**What the exercise asks**
Where does the string "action" occur in the records? Copy each line that holds it.

= Beginning of Section =

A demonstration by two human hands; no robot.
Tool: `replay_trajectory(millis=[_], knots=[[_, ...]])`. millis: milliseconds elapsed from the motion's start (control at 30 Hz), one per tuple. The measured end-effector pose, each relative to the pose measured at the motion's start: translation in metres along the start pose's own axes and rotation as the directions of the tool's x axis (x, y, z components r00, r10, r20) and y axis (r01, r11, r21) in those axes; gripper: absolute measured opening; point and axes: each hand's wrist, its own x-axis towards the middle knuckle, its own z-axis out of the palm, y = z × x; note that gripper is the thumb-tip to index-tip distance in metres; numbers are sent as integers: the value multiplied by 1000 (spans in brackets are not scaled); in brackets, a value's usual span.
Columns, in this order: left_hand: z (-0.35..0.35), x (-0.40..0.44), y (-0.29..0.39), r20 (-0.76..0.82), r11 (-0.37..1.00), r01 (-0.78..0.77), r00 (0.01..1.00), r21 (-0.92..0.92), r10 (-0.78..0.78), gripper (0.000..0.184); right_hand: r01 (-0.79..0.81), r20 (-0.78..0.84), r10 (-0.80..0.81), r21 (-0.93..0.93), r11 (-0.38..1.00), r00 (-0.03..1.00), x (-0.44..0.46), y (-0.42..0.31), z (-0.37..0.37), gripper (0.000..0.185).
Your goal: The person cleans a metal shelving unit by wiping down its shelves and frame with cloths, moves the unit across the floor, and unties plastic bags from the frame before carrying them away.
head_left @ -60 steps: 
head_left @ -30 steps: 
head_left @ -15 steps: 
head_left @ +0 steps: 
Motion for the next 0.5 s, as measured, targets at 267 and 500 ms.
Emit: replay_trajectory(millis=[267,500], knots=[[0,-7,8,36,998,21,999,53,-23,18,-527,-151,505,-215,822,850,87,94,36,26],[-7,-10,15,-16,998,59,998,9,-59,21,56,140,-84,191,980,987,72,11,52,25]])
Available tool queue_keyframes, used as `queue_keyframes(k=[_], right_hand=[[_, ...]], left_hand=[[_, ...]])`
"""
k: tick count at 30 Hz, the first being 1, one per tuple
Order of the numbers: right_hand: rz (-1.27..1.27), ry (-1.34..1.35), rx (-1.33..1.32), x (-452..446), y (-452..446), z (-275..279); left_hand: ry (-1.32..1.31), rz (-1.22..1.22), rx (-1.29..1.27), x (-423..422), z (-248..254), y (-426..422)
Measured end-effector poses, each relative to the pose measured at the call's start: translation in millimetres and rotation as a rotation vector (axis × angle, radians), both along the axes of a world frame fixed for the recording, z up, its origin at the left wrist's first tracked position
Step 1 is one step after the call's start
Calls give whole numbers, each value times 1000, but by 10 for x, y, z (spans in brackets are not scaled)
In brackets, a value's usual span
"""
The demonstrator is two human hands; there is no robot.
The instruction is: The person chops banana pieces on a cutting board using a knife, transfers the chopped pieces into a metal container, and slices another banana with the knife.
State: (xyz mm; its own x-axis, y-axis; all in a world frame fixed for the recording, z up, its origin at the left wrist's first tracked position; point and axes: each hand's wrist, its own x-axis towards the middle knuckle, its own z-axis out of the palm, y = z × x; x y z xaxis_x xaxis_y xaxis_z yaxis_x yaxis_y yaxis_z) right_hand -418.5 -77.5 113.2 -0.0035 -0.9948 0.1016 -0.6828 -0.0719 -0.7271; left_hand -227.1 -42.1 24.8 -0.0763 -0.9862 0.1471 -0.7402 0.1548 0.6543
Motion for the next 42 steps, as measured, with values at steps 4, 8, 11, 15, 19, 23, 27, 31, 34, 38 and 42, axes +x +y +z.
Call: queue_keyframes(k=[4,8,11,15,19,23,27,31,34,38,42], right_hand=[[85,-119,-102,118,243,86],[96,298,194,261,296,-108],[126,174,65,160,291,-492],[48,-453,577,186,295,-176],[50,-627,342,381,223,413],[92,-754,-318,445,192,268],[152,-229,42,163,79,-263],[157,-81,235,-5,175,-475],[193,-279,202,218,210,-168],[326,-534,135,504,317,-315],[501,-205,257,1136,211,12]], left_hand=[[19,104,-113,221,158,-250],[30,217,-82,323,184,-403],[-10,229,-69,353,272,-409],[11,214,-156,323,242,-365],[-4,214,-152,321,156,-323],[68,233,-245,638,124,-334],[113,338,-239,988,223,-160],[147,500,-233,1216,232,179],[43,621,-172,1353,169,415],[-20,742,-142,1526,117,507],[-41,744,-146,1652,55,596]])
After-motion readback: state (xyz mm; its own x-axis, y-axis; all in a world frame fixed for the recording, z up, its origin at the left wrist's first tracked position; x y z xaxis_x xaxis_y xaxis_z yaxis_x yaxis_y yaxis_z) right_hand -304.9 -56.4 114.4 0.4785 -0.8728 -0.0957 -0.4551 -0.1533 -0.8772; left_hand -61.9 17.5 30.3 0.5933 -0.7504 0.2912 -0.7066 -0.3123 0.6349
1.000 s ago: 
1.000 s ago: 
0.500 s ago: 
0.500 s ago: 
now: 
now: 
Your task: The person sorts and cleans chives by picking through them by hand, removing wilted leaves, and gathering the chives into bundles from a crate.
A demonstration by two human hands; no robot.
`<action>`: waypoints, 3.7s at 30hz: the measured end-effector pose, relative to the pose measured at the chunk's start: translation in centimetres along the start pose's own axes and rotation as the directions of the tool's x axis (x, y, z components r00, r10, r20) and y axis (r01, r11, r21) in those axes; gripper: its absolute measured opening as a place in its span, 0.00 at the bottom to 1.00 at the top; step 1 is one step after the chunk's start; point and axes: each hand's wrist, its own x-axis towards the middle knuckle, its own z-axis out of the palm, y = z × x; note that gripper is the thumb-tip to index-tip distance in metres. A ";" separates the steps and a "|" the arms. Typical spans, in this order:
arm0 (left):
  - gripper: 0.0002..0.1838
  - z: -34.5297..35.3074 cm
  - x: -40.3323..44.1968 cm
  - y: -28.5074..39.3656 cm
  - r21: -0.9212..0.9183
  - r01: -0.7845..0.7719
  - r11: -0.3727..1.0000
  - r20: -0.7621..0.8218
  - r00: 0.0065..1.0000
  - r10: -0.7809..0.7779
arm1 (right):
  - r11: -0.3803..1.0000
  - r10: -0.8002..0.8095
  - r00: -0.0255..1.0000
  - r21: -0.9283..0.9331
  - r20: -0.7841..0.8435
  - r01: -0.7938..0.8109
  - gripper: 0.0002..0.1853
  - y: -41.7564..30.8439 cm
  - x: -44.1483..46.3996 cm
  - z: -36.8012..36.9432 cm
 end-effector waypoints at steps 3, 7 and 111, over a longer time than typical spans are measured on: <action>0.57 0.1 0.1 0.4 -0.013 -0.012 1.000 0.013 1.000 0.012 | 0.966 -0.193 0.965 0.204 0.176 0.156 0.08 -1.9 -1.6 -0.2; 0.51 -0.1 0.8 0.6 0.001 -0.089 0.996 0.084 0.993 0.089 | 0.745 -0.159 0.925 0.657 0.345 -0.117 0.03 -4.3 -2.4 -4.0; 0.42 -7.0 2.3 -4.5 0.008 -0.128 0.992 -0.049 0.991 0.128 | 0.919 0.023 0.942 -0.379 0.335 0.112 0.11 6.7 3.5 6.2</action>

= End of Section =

**Solution for this task**
`<action>`: waypoints, 3.7s at 30hz: the measured end-effector pose, relative to the pose measured at the chunk's start: translation in centimetres along the start pose's own axes and rotation as the directions of the tool's x axis (x, y, z components r00, r10, r20) and y axis (r01, r11, r21) in those axes; gripper: its absolute measured opening as a place in its span, 0.00 at the bottom to 1.00 at the top; step 1 is one step after the chunk's start; point and axes: each hand's wrist, its own x-axis towards the middle knuckle, its own z-axis out of the palm, y = z × x; note that gripper is the thumb-tip to index-tip distance in metres. A ";" separates the steps and a "|" the arms. Typical spans, in this order:
 end-effector waypoints at steps 3, 7 and 111, over a longer time than typical spans are measured on: <action>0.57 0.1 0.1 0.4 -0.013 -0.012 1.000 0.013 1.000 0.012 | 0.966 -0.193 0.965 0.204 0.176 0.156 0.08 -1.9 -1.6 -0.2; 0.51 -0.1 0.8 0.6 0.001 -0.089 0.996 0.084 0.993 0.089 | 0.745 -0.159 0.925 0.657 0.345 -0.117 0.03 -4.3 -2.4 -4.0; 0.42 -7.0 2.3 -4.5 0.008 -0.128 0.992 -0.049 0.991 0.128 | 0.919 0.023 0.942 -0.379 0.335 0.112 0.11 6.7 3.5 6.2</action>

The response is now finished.